I've Signed on With Ellechor!

I've landed a deal with Ellechor, a Christian Publishing House, for the three kings' books, and two more books as yet to be titled... I'm thinking of "Echoes of the Nativity" or something like that for the theme. One does not have to read all books in order, but they do relate to one another.

It is a very exciting time!

Tuesday, September 3, 2013

The Spaces Between

Things come around full circle it seems! My publisher tried out a few cover concepts, which I absolutely loved, but we're back to the original, as it were. I think I like this one better:




Nasty old Ar'Zoth there in his tower, possibly eating chestnuts; patiently waiting to kill anyone who stops by for a visit. Or maybe that is someone else? One of the travelers perhaps?


--> Thanks to all the readers who have given great reviews. I appreciate it. Although I wish someone would mention the dirty little twist...

Friday, August 9, 2013

Glib-Glub Glibbitty Glub


Glib-glub, glibitty glub,
There is a man in my tub;
Sexy hot smoking little roly-poly bub:
Hair on his back. He’s got a mix-tape to dub.

Glib-glub, gluttony gub,
Rivers of cheez-whiz poured over snails;
Suds soak through and soil their tails:
                        Little Roly-Poly sucks the juice and hits Record.

Glib-glub, glistening tub,
            Upon the floor is a little shrub;
We eat the berries, though they shimmer:
                        Poison scars my throat; Meat Loaf croons.

Glig-glub, glibitty glub,
            A hot man in my tiny tub;
A bloated, stinking, slimy sub:
                        Not the prostitute that I had ordered.

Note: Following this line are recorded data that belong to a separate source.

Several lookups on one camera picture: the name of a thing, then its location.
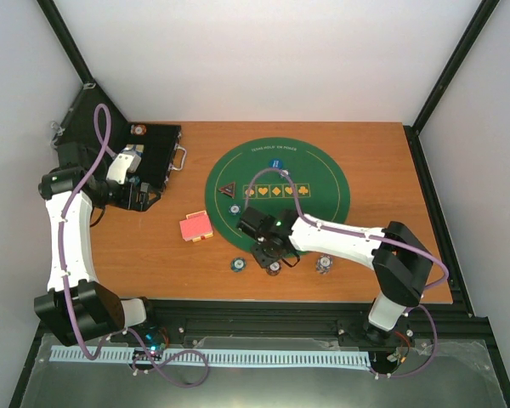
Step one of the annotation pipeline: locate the dark red chip stack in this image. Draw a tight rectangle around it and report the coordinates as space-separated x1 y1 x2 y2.
266 262 281 276

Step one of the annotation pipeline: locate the single blue poker chip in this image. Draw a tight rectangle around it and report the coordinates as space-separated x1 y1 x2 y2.
229 204 241 215

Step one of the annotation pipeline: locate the blue poker chip stack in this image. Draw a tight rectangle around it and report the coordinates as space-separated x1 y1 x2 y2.
230 258 247 273

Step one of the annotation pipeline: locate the triangular dealer button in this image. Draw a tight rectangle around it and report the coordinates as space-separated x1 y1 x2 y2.
218 182 236 199

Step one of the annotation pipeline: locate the red playing card deck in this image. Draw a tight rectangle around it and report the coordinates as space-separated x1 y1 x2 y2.
179 210 213 242

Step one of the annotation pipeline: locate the blue small blind button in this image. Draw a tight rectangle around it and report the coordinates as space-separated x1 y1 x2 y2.
269 158 284 170

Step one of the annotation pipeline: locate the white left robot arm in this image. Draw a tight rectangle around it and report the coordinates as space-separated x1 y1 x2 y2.
34 142 161 346

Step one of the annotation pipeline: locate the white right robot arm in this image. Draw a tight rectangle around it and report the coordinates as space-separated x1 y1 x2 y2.
237 207 435 345

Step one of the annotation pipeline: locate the blue card box in case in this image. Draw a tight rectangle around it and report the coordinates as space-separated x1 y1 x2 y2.
121 144 145 157

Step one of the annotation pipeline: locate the orange chip in case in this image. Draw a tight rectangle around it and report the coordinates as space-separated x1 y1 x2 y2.
130 124 147 136

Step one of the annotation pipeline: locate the round green poker mat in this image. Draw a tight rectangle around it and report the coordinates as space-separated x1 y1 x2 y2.
205 137 351 259

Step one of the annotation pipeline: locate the white purple chip stack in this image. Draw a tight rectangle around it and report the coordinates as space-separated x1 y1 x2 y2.
315 254 333 275

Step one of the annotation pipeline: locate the black poker case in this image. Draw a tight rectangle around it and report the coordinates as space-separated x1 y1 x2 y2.
52 82 181 191

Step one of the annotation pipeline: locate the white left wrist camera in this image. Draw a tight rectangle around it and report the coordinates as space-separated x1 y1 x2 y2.
106 150 141 185

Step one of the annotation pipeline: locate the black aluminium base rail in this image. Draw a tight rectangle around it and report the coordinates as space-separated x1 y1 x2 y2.
134 300 496 351

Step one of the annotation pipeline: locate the light blue cable duct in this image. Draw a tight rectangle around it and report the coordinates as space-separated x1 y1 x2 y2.
48 345 371 371

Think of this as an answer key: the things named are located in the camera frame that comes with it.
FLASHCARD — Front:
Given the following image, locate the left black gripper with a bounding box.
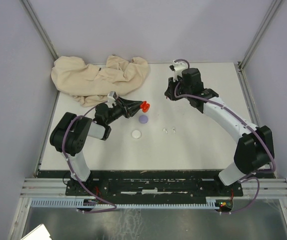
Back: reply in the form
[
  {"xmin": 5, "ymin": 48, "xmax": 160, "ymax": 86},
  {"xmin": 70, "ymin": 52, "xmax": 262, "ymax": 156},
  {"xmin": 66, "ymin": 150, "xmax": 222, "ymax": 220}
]
[{"xmin": 105, "ymin": 96, "xmax": 144, "ymax": 125}]

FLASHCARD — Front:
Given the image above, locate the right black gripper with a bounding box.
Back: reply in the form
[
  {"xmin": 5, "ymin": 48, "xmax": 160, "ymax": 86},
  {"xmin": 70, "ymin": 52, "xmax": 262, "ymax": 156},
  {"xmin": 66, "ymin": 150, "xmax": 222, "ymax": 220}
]
[{"xmin": 164, "ymin": 74, "xmax": 191, "ymax": 101}]

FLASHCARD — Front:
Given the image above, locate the red round charging case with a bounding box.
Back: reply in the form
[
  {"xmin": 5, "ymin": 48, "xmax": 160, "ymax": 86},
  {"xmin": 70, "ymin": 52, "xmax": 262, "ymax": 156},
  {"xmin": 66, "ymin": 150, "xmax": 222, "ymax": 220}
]
[{"xmin": 140, "ymin": 101, "xmax": 150, "ymax": 113}]

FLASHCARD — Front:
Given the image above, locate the purple round charging case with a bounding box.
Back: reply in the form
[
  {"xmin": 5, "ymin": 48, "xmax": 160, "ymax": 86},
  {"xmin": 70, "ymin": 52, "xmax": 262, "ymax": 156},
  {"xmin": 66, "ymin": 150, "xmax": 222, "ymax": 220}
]
[{"xmin": 138, "ymin": 115, "xmax": 149, "ymax": 124}]

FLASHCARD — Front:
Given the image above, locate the white round charging case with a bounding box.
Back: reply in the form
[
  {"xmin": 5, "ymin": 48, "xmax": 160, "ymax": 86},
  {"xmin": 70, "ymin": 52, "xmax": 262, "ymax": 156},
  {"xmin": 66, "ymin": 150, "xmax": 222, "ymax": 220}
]
[{"xmin": 131, "ymin": 129, "xmax": 142, "ymax": 140}]

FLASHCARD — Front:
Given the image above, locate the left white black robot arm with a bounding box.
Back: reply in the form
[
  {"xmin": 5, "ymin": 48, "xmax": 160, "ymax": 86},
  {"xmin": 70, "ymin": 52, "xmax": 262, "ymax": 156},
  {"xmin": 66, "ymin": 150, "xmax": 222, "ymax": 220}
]
[{"xmin": 49, "ymin": 96, "xmax": 150, "ymax": 195}]

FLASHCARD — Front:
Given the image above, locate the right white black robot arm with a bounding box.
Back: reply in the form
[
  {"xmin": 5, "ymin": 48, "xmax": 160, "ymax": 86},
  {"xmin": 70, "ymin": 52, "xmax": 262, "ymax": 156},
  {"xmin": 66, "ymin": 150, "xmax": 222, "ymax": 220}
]
[{"xmin": 164, "ymin": 62, "xmax": 276, "ymax": 196}]

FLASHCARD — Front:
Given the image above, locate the beige crumpled cloth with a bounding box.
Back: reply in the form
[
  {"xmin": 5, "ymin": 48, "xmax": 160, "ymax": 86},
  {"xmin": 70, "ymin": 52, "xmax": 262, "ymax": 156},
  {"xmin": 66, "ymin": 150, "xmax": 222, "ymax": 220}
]
[{"xmin": 50, "ymin": 55, "xmax": 150, "ymax": 107}]

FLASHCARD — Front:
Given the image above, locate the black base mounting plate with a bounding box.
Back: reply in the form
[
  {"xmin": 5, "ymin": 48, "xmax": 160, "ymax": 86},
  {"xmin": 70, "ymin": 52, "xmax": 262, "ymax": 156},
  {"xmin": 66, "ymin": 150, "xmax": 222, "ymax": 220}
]
[{"xmin": 65, "ymin": 170, "xmax": 243, "ymax": 205}]

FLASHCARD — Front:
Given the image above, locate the control box with leds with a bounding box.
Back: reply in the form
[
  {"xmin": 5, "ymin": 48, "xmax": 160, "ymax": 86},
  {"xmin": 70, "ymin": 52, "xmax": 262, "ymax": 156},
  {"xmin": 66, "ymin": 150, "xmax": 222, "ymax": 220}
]
[{"xmin": 218, "ymin": 200, "xmax": 233, "ymax": 212}]

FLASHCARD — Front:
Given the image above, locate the white sheet corner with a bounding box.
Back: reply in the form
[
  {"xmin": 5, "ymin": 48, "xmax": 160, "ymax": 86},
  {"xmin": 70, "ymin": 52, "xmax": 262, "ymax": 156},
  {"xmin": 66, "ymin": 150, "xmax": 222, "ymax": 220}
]
[{"xmin": 21, "ymin": 224, "xmax": 52, "ymax": 240}]

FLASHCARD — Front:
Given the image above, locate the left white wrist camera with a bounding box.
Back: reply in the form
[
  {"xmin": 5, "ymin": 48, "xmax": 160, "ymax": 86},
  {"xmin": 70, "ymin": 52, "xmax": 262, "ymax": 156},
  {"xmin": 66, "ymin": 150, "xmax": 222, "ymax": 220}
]
[{"xmin": 107, "ymin": 91, "xmax": 118, "ymax": 103}]

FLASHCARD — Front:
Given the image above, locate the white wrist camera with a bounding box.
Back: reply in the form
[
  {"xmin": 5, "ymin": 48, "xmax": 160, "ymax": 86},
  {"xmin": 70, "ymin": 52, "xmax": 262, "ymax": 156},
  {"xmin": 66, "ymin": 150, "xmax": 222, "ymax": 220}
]
[
  {"xmin": 169, "ymin": 61, "xmax": 188, "ymax": 82},
  {"xmin": 107, "ymin": 91, "xmax": 118, "ymax": 103}
]

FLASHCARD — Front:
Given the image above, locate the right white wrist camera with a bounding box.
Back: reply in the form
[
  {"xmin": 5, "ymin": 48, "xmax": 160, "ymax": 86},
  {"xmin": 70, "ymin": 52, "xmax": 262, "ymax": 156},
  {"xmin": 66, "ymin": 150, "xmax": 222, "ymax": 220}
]
[{"xmin": 169, "ymin": 61, "xmax": 188, "ymax": 82}]

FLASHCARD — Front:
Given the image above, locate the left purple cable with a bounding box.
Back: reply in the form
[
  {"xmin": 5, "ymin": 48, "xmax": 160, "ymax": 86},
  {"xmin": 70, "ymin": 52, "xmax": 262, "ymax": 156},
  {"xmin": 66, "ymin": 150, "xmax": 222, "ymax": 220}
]
[{"xmin": 61, "ymin": 101, "xmax": 118, "ymax": 215}]

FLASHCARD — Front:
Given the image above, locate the grey slotted cable duct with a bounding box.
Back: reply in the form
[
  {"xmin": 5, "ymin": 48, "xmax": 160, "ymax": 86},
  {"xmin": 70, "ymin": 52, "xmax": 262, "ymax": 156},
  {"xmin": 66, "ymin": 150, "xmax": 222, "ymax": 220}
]
[{"xmin": 30, "ymin": 197, "xmax": 222, "ymax": 209}]

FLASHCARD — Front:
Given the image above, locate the aluminium frame rail front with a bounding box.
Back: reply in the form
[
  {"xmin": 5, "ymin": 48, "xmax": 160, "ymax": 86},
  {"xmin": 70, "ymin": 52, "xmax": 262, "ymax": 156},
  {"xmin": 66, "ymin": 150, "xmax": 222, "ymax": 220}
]
[{"xmin": 20, "ymin": 178, "xmax": 287, "ymax": 200}]

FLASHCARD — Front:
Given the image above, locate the right aluminium corner post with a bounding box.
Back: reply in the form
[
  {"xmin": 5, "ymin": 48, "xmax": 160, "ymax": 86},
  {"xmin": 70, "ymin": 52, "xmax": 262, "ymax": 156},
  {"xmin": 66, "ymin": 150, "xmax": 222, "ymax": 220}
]
[{"xmin": 238, "ymin": 0, "xmax": 284, "ymax": 72}]

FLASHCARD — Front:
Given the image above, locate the aluminium corner post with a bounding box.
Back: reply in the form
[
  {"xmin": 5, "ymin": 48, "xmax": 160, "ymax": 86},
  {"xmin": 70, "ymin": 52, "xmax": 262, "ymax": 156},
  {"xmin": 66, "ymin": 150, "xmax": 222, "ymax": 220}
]
[
  {"xmin": 19, "ymin": 0, "xmax": 59, "ymax": 61},
  {"xmin": 238, "ymin": 0, "xmax": 284, "ymax": 72}
]

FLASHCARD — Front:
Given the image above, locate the left aluminium corner post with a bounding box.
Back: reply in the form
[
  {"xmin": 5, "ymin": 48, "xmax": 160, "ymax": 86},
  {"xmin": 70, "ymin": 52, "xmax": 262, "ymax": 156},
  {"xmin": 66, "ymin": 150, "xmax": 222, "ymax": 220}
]
[{"xmin": 19, "ymin": 0, "xmax": 59, "ymax": 61}]

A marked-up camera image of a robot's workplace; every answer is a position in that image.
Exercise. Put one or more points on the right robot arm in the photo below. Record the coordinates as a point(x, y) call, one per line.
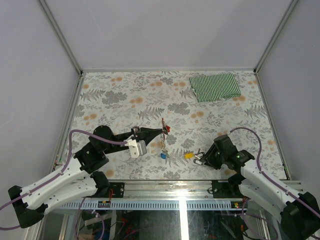
point(298, 213)

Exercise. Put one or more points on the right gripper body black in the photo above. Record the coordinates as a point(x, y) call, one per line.
point(215, 158)

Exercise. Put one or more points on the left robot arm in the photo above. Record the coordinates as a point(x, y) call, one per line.
point(80, 176)

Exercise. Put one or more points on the metal key holder red handle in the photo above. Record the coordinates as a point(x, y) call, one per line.
point(164, 137)

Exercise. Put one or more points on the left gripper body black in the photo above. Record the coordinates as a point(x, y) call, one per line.
point(135, 131)

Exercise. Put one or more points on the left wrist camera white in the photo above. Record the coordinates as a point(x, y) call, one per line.
point(136, 148)

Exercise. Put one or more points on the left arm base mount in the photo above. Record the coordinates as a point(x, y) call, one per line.
point(113, 190)

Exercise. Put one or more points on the white slotted cable duct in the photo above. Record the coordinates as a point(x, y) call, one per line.
point(118, 204)

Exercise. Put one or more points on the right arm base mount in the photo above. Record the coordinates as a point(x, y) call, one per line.
point(227, 189)

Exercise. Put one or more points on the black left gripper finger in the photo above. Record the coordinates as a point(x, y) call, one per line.
point(148, 136)
point(150, 131)

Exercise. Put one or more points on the aluminium front rail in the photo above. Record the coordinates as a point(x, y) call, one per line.
point(160, 189)

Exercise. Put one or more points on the green white striped cloth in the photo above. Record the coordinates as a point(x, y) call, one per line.
point(217, 87)

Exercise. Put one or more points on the black key tag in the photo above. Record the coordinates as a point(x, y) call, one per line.
point(199, 154)
point(197, 162)

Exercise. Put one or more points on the blue key tag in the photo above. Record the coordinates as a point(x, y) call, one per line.
point(163, 156)

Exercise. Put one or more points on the yellow key tag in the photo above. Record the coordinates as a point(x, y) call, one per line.
point(189, 155)

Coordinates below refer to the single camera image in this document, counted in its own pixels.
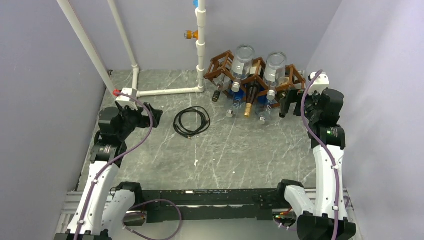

[ I told you I was crazy ]

Thursday, June 20, 2013

The Great Gatsby

So the follow up to "Voltaire's Adventures Before Candide" is a tale from the Great Gatsby; a riff on the piano player Klipspringer and his alcoholism, shoes, and gardening.

Rooster Republic Press is working on the editing and cover design, and we are getting there... though it would have been cool to have done by the time the movie came out, the book is still timeless and I don't feel bad. Here is an excerpt:

When you are eating, throw an Offal to the Dogs that are under the Table, lest they should be tempted to bite you.
Voltaire, Zadig, or “The Book of Fate”

Their kisses were frenzied, hot, and wet. His perfect curls were now loose, her bodice torn asunder by his frail philosopher’s hands, presently fondling her smooth, pale flesh. Emilie’s breathing was heavy, labored, while he merely groaned in pleasure, his lids nearly closed. Sunlight streamed into their bedchamber, catching dust motes in their perfect bars before alighting on the array of clothing scattered across the floor. The dawn’s bright light was reflected in the keen edge of the heavy-handled cleaver, resting quietly in the corner.

A soft knock at the door nearly stopped his heart, a knock most genteel and familiar. She whispered something in his ear as he continued his tender caress, slim fingers on the verge of parting her wet and waiting—

The knock repeated itself. Softer, yet more demanding and assertive this same time.

“My dear...” she purred.

“Ahh...” he sighed, her hands clasped around his rising—


The door began to buckle under a barrage of incessant knocks.


Friday, April 19, 2013

iWonder

iWonder
Martin Gibbs

His iPhone, clutched in a sweaty palm, hums;
Send photos, posts, updates, texts, text, texts—
meaningless bytes spewed into the ether,
helped along by a rusting cell tower.

An iPod dangles from its bleached-white cord
stuffed in the back pocket of his faded Gap jeans;
next to the Blistex and pack of gum.
The petite box blares a useless top 40 hit.

Inside his designer backpack, the iPad churns,
Beeps, chirps, peeps, and tweets.
A Fortune 500 executive beats him at Fruit Ninja;
he sends more texts.

A chimpanzee in man’s clothes; devolution.
iPhone, iPad, iPod, iTV, iCantdealwithreality...
neck permanently hunched; bowed as if he were 100.
He sends more texts.

Text, text, text, text; brainwaves are zero.
Faster, faster—doesn’t wait for a reply...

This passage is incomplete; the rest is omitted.